» **EXERCISE GOAL**:
Where the line with "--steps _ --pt" appears below, start writing out lines exactly, and finish with the line with "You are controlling", which is included; write out nothing else.

(DATA begins)

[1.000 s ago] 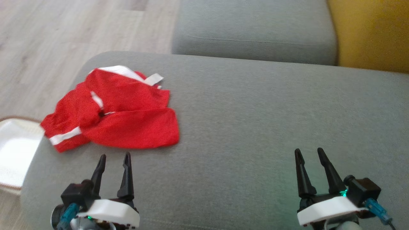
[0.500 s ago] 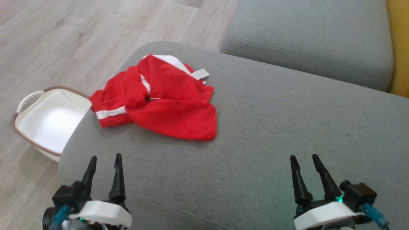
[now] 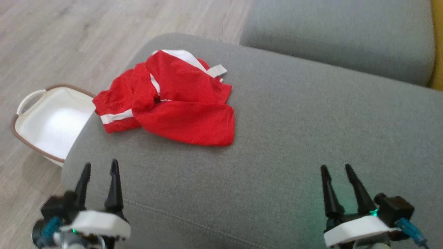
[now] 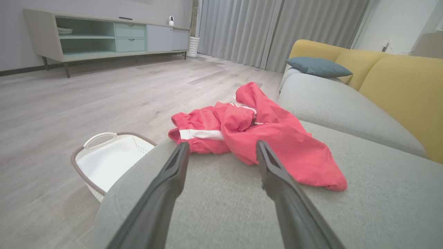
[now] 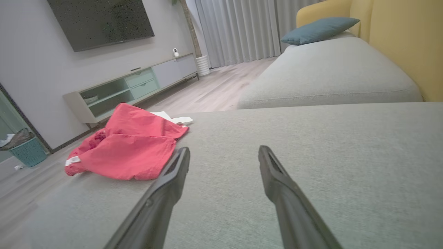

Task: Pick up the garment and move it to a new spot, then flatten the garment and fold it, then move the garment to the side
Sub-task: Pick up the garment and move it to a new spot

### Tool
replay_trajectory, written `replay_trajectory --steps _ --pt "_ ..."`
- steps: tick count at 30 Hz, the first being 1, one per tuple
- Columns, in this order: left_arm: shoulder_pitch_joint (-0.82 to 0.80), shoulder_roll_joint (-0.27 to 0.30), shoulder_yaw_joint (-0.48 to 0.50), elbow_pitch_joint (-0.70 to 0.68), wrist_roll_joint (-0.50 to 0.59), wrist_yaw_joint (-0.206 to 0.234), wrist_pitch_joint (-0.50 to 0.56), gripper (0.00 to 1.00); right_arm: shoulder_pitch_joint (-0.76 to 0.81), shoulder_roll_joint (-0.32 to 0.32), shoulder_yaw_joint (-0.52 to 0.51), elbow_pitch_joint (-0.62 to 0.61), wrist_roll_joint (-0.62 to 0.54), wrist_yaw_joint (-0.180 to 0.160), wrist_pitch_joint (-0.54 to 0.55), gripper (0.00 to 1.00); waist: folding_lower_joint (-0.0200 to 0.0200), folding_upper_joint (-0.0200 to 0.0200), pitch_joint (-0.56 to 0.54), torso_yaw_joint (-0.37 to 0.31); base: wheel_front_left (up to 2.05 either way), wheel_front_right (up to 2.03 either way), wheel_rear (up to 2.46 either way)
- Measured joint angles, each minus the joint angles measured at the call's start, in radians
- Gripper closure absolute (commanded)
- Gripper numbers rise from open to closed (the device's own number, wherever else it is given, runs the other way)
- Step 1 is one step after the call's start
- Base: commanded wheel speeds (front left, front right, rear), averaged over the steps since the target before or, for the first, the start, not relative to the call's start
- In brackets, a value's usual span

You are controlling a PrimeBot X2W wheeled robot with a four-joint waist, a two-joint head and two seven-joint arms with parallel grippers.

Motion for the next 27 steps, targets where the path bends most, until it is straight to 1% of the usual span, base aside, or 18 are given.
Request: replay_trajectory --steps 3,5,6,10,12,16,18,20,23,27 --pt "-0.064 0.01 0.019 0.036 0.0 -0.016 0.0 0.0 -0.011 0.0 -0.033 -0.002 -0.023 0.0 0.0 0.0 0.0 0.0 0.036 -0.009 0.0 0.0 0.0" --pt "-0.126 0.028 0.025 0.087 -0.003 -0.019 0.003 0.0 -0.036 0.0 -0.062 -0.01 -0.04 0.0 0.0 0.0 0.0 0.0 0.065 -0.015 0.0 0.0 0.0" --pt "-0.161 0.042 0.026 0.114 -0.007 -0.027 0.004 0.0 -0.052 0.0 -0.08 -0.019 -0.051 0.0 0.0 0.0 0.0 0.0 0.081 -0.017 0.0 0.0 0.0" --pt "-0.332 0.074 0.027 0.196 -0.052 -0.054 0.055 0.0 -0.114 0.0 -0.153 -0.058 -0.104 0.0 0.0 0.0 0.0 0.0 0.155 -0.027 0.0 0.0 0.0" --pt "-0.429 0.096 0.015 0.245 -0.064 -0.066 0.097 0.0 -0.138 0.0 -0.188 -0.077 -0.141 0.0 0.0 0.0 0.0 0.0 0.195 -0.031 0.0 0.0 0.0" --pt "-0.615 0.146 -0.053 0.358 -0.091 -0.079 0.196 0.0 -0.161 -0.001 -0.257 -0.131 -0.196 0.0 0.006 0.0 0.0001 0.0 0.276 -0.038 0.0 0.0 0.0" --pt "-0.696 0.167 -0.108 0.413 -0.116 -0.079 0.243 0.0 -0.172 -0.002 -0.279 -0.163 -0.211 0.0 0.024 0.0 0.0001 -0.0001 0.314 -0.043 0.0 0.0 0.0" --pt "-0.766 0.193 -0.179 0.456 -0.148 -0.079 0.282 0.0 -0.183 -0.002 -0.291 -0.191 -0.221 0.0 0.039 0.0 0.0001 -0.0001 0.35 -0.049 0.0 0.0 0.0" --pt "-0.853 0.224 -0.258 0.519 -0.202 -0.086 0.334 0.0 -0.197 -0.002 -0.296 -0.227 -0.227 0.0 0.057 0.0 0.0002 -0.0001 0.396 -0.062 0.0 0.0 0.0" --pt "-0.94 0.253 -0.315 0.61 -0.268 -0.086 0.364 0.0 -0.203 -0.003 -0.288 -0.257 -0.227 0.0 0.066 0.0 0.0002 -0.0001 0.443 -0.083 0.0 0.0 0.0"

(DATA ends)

» **EXPECTED ANSWER**:
replay_trajectory, written `replay_trajectory --steps _ --pt "_ ..."`
- steps: tick count at 30 Hz, the first being 1, one per tuple
- Columns, in this order: left_arm: shoulder_pitch_joint (-0.82 to 0.80), shoulder_roll_joint (-0.27 to 0.30), shoulder_yaw_joint (-0.48 to 0.50), elbow_pitch_joint (-0.70 to 0.68), wrist_roll_joint (-0.50 to 0.59), wrist_yaw_joint (-0.206 to 0.234), wrist_pitch_joint (-0.50 to 0.56), gripper (0.00 to 1.00); right_arm: shoulder_pitch_joint (-0.76 to 0.81), shoulder_roll_joint (-0.32 to 0.32), shoulder_yaw_joint (-0.52 to 0.51), elbow_pitch_joint (-0.62 to 0.61), wrist_roll_joint (-0.62 to 0.54), wrist_yaw_joint (-0.180 to 0.160), wrist_pitch_joint (-0.54 to 0.55), gripper (0.00 to 1.00); waist: folding_lower_joint (-0.0200 to 0.0200), folding_upper_joint (-0.0200 to 0.0200), pitch_joint (-0.56 to 0.54), torso_yaw_joint (-0.37 to 0.31); base: wheel_front_left (up to 2.05 either way), wheel_front_right (up to 2.03 either way), wheel_rear (up to 2.46 either way)
- Measured joint angles, each minus the joint angles measured at the call's start, in radians
- Gripper closure absolute (commanded)
- Gripper numbers rise from open to closed (the device's own number, wherever else it is given, runs the other way)
- Step 1 is one step after the call's start
- Base: commanded wheel speeds (front left, front right, rear), averaged over the steps since the target before or, for the first, the start, not relative to the call's start
- In brackets, a value's usual span

You are controlling a PrimeBot X2W wheeled robot with a four-joint waist, a two-joint head and two seven-joint arms with parallel grippers.

No additional lines are needed for this answer.